Misisi is owned by Casa Mining Limited, a private vehicle, in turn approximately 45%-owned by Ortac Resources Limited (LON:OTC), assuming the conversion of a loan note.
What’s more, if the cut-off grade at Misisi is lowered from the 1.5 grams used in the base case to 0.5 grams, the resource rises to 1.57 mln ounces at an average grade of 1.65 grams per tonne.
"This is an extremely positive development for Ortac, as a major shareholder in CASA,” said Ortac chief executive Vassilios Carellas.
“This latest Mineral Resource Estimate firmly demonstrates the clear potential to increase the gold mineral resources at the Akyanga Deposit. One of the findings of the independent AMC report that is particularly encouraging is that the average gold grade for the million ounce core at Akyanga has now increased to over 2.20 grams per tonne gold.”
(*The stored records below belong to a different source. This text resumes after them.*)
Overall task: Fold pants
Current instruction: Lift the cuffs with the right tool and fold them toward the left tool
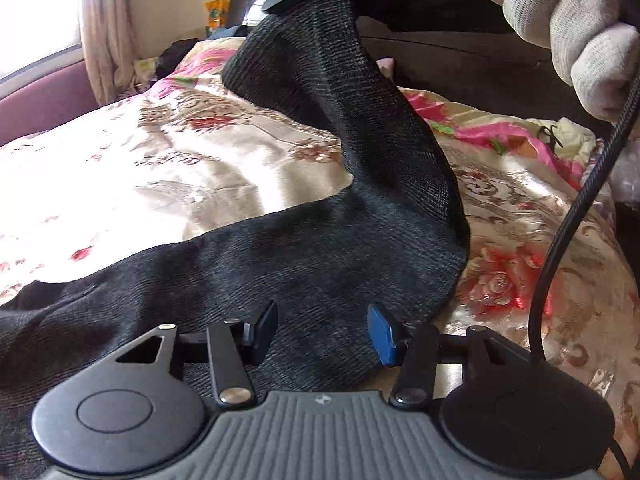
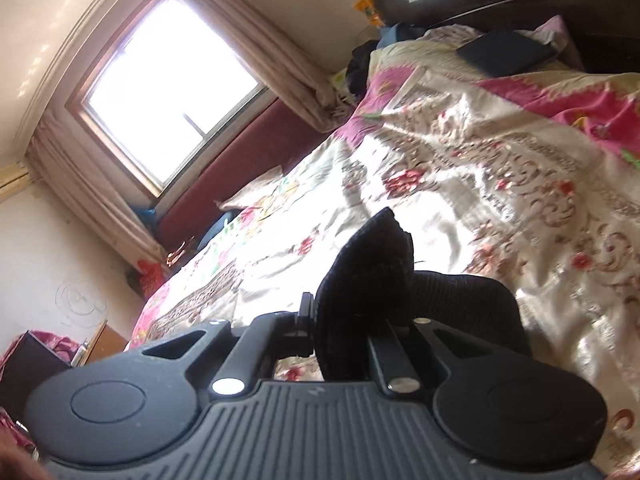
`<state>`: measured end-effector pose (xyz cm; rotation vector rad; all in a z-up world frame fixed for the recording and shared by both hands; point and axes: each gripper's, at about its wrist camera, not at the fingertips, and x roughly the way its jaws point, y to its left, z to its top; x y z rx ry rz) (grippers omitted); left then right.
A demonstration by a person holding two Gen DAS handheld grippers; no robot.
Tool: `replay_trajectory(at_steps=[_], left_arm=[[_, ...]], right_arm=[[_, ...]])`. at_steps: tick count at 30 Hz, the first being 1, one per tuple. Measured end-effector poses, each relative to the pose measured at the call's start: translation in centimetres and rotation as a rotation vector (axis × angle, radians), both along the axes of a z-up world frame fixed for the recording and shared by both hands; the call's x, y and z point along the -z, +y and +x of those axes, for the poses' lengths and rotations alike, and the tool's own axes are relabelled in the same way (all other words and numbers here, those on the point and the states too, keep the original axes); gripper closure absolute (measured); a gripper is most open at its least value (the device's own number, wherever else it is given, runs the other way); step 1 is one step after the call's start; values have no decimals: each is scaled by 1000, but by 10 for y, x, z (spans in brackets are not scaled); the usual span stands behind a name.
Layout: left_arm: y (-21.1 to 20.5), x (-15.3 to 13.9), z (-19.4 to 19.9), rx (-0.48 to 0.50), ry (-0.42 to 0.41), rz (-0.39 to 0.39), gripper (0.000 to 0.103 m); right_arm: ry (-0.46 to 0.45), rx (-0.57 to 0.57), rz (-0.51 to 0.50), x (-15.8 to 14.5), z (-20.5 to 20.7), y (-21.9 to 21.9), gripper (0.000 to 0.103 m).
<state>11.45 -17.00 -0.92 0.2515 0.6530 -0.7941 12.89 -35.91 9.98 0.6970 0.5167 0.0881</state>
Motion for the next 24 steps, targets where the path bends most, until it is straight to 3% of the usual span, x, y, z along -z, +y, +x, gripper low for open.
replay_trajectory(at_steps=[6,12,19,24], left_arm=[[63,-2,7,-120,-7,-52,40],[137,-7,9,-261,-38,-70,40],[212,-8,8,-439,-65,-91,40],[262,7,10,-566,-7,-124,40]], right_arm=[[54,-185,-29,9,30,93,96],[68,-304,-15,12,54,170,96],[86,-455,-79,22,68,268,96],[71,-515,-122,29,73,326,96]])
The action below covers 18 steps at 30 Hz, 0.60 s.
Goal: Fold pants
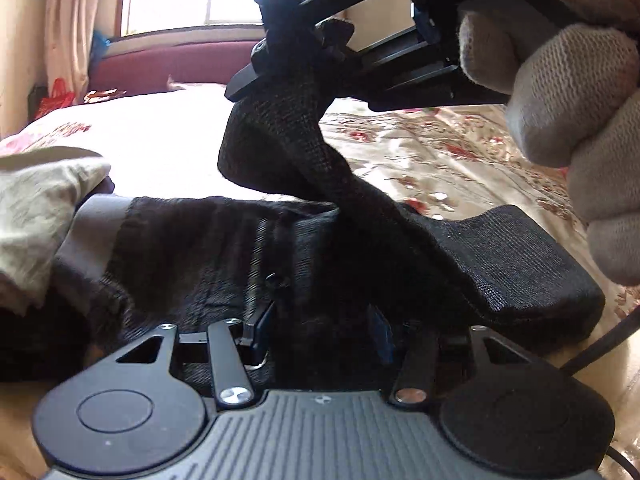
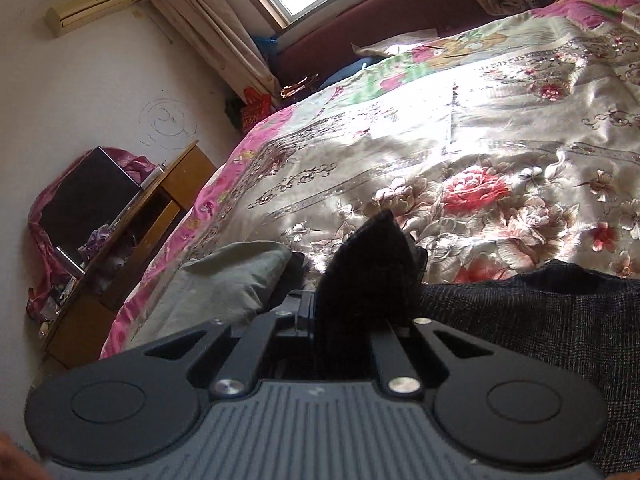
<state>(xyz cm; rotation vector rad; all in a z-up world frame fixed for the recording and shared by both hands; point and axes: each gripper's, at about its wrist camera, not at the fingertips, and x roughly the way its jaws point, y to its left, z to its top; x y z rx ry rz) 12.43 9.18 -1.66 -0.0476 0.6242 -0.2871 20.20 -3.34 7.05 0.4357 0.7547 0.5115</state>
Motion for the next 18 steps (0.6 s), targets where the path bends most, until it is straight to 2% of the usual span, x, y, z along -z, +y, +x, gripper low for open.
replay_trajectory(at_steps=[3,4,7,10,15,18], left_arm=[[18,6,-3,-5,17,-95,40],[18,6,-5,-13,9,-82,39],[7,11,-11,14,-31,25,41],[-4,13,-21,33,-68,114,39],[5,17,-25,45,-78,87,36],[11,18,-22,31,-67,37,36]], right_arm=[[-6,-48,-47,9,2,34,96],[-21,-58,-84,12,1,45,96],[-45,-75,-157,25,0,65,96],[-1,-100,-167,36,4,74,95],[-19,-113,-199,40,3,85,92],[-41,-117,-229,39,5,93,92]])
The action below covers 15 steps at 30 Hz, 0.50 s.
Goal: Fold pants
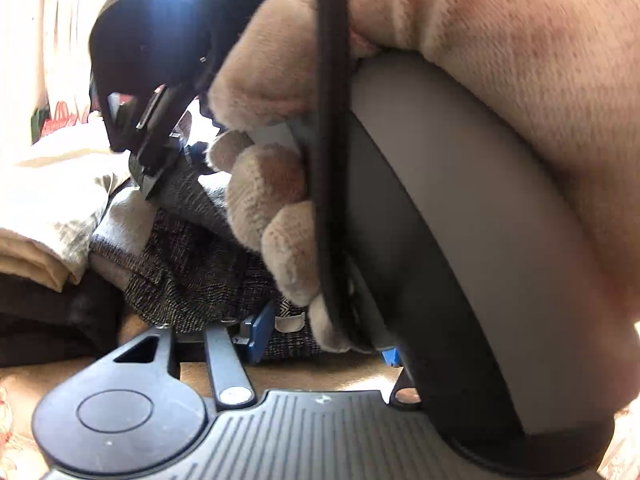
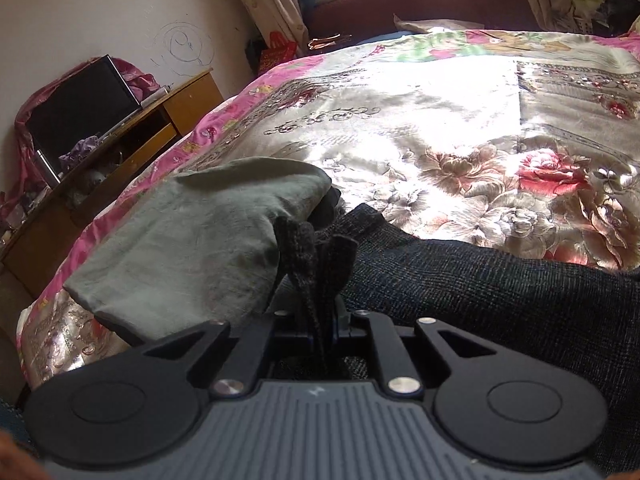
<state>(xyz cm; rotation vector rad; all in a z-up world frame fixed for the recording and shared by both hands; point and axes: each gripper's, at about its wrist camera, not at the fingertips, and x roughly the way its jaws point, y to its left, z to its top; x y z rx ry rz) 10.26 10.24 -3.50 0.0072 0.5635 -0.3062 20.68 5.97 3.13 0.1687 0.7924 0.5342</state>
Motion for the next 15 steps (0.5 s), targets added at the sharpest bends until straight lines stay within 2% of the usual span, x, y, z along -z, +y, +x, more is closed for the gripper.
replay_trajectory(at_steps=[3,7,10,11,13,15], left_arm=[[9,2,4,-5,10,-60,36],[18,3,5,-10,7,-97,36],[25,5,3,-13,0,-98,36],[26,5,3,-15,-1,-101,36],[27,7,-2,-23,-2,-100,36],[29,7,-2,-24,-1,-102,36]], right_arm=[[-39,15,-6,-5,1,1,96],[-117,124,26,-26,3,-18,96],[-242,179,-31,-46,-1,-25,96],[-256,173,-51,-48,-1,-23,96],[-237,134,-105,-42,2,-9,96],[-189,51,-188,-22,2,16,96]])
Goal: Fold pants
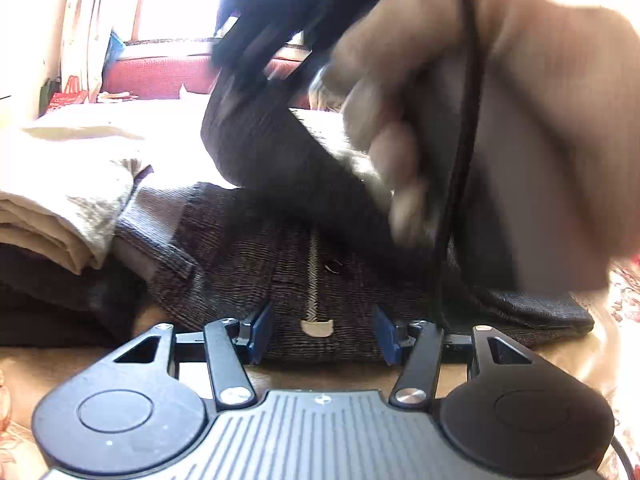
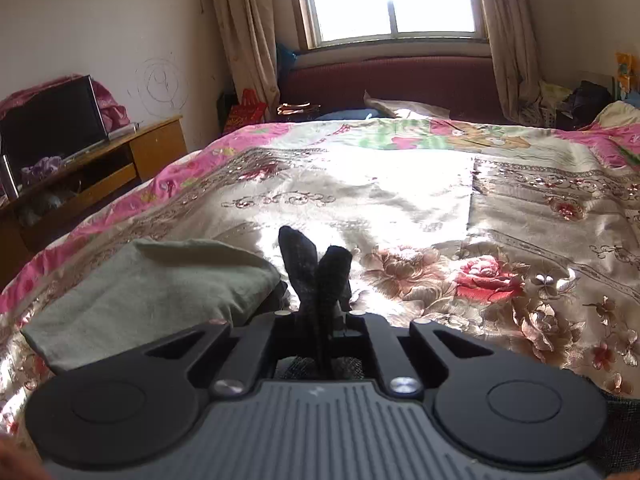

An upcoming drill programme will now test extensions to the open-ended mineralisation.
“The geology is very much pointing positively towards the view that a commercially viable and recoverable gold asset is about to be proven in what is a free milling orebody," Carellas added.
Akyanga shaping up "as a robust and coherent structure"
In a note to clients, analysts at broker SPAngel said: “The relatively high grade cut-off applied to Akyanga suggests that the mineralisation, which continues to remain open and which has indications of the presence of higher grade shoots within the mineralised envelope, is shaping up as a robust and coherent structure. “
They added: “The planned future drilling should provide further insights and we look forward to further results as the exploration programme continues.”
In response, in late afternoon trading, Ortac shares were around 3.9%, or 0.12p higher at 3.38p.